We have developed a model of treatment, based on the notion that a positive change in lifestyle will lead to overall gains in health as well as prevent future plagues. A lasting gain in health is best achieved through fundamental changes in lifestyle, which for our patients will in addition often result in a slow and controlled weight loss. The main focus areas of our treatment are regular exercise, daily activities and diet. In order to maintain focus, many patients will need support and encouragement as well as positive experiences of achievement, which may open their eyes in regards to the many possibilities that are available for them. Many of our patients experience a feeling of guilt, which has to be overcome. They need to find a balance between what they can do and what they wish to do.
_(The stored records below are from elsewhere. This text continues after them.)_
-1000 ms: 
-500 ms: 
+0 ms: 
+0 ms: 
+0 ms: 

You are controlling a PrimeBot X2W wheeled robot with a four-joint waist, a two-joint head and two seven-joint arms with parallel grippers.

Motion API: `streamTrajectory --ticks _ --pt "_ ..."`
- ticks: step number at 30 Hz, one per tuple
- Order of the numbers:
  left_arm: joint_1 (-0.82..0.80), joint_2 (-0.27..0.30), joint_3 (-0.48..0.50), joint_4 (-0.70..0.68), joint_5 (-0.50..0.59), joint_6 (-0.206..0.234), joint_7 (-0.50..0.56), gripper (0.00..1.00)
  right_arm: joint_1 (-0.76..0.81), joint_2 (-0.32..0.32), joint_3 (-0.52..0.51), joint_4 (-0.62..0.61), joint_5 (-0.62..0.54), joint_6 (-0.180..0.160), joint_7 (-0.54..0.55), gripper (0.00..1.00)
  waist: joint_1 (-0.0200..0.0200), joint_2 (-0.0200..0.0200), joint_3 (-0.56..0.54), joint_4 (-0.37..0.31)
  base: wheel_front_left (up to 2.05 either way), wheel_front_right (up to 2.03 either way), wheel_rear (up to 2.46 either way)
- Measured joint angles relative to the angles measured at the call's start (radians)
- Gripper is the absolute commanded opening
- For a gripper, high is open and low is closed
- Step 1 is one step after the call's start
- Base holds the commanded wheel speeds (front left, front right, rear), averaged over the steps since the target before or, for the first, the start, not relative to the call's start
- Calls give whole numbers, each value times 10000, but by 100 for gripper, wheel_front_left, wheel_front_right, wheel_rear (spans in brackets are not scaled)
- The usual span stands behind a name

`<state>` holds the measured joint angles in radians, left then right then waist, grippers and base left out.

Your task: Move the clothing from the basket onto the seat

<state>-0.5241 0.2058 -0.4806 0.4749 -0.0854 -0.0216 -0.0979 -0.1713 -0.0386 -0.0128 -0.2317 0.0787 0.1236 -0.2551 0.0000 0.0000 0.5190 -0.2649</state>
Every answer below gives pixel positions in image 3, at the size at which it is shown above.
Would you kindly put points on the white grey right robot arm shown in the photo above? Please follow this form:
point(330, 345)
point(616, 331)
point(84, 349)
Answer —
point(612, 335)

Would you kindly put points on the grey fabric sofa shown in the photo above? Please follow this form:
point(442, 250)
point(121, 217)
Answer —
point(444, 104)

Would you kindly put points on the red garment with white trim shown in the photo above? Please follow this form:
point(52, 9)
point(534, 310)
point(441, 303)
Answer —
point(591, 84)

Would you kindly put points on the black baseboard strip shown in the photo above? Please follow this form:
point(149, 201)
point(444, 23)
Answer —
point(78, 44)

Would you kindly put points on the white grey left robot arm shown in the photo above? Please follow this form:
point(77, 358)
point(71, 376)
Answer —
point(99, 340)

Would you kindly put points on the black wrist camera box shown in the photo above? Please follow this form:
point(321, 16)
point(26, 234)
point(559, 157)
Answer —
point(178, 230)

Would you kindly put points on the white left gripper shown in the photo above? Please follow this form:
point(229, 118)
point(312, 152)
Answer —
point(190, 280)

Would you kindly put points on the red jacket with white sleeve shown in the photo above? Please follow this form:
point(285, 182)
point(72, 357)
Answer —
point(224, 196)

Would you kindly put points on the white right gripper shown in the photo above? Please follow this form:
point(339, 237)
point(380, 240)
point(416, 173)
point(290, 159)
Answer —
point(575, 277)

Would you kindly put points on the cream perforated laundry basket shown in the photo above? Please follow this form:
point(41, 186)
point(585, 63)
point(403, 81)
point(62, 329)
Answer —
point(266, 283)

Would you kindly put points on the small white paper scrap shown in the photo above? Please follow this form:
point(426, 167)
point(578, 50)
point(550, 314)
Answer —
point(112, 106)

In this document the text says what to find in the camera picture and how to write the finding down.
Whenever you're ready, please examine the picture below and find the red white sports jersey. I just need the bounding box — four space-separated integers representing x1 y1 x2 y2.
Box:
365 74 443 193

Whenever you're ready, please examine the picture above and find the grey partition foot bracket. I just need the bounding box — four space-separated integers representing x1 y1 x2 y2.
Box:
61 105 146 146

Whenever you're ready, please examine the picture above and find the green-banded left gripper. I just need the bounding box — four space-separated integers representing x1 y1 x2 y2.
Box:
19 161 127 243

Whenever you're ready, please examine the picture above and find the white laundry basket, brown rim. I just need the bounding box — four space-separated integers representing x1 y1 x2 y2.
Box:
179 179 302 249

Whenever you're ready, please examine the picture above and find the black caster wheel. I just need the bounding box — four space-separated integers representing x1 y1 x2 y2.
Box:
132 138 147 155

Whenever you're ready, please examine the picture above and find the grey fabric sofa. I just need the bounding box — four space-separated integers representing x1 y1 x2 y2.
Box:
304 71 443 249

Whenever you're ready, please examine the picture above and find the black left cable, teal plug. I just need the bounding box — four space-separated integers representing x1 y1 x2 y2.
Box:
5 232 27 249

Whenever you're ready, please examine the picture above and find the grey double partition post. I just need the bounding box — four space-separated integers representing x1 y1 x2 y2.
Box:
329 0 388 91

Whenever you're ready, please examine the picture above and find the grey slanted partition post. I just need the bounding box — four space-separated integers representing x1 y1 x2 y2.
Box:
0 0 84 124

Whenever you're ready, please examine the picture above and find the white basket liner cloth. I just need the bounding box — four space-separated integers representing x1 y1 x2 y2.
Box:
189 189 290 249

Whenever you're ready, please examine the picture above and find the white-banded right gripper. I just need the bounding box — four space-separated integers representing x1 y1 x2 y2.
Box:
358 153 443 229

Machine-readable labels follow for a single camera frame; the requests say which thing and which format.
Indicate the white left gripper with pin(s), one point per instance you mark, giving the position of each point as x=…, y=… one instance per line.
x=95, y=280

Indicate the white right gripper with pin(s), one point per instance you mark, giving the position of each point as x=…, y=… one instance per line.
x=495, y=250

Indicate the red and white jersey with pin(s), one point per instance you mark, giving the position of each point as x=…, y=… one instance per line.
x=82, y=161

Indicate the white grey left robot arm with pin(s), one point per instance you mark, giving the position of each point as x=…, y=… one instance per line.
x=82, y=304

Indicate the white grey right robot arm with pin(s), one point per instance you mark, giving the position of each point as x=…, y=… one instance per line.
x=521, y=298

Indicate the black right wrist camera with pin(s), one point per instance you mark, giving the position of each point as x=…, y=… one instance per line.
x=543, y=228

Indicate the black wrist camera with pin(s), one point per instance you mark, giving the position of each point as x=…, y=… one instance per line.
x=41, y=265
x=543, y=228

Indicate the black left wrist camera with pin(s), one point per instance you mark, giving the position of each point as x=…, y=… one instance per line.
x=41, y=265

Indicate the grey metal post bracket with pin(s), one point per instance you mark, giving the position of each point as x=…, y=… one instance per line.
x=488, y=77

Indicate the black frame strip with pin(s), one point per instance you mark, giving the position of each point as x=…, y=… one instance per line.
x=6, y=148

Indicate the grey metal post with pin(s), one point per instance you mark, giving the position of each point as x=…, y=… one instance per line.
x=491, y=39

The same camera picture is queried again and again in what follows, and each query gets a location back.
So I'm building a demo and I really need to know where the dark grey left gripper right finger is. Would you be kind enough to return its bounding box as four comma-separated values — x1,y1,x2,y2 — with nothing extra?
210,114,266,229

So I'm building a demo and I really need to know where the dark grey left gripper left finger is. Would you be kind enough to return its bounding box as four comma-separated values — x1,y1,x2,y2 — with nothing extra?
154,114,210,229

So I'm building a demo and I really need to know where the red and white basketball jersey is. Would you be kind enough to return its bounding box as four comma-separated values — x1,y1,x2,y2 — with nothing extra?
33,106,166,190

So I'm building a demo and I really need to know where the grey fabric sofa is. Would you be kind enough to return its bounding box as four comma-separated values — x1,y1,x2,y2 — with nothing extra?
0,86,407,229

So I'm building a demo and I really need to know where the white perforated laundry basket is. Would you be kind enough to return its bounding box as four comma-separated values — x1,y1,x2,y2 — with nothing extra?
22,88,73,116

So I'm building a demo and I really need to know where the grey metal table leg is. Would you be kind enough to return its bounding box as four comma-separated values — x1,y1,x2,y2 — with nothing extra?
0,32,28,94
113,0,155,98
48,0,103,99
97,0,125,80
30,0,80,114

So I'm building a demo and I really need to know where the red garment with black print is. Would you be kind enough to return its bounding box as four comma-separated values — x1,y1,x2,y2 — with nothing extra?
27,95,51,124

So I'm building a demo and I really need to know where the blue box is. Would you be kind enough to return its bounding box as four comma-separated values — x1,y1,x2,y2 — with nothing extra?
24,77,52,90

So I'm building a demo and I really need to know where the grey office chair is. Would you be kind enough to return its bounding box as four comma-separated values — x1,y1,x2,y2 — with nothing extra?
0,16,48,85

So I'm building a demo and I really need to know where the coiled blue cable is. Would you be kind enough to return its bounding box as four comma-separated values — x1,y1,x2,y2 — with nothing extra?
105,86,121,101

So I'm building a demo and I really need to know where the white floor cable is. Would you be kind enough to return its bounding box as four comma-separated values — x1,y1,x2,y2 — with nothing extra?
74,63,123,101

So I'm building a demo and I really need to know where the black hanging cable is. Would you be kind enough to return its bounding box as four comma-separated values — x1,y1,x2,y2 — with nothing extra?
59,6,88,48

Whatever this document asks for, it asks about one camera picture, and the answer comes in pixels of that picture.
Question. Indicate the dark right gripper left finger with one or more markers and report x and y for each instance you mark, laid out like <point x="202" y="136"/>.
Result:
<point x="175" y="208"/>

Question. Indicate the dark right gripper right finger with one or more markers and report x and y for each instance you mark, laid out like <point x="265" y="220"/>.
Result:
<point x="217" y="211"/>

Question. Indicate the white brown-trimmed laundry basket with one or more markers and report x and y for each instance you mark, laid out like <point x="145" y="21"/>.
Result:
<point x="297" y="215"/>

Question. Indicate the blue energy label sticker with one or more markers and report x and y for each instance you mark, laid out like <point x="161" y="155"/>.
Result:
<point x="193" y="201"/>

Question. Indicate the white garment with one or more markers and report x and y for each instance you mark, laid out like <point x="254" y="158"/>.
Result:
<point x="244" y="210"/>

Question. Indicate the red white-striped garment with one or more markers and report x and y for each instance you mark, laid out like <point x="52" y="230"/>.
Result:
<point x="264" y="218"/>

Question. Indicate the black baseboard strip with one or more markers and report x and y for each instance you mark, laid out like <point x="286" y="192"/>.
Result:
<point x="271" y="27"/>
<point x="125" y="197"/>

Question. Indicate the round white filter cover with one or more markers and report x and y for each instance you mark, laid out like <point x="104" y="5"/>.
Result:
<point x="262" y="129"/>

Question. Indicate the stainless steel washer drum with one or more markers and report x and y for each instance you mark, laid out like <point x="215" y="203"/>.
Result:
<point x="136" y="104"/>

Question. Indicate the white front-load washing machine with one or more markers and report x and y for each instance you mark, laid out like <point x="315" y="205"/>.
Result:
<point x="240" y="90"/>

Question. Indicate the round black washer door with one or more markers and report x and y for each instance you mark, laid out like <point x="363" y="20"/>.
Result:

Food is one of our focus areas. The patients eat all their meals in our canteen. The menu consists of healthy dishes. During the five admissions, our patients will receive lots of knowledge and experiences in regards to diet and cooking. Our nutritionists teach what a healthy diet consists of, and also how to manage following a healthy diet. We also arrange group sessions in which the patients discuss different diet-related situations. In addition, the patients have private consultations with our nutritionists. We also arrange cooking classes, where the patients learn to cook different kinds of food, spanning from everyday meals and dinners to food suitable for hiking and trips. All the recipes are based on proper produce and ingredients, resulting in healthy dishes which are easy to cook at home. The cooking classes are led by our chefs, who provide tutoring and guidance, and have lots of useful tips to share.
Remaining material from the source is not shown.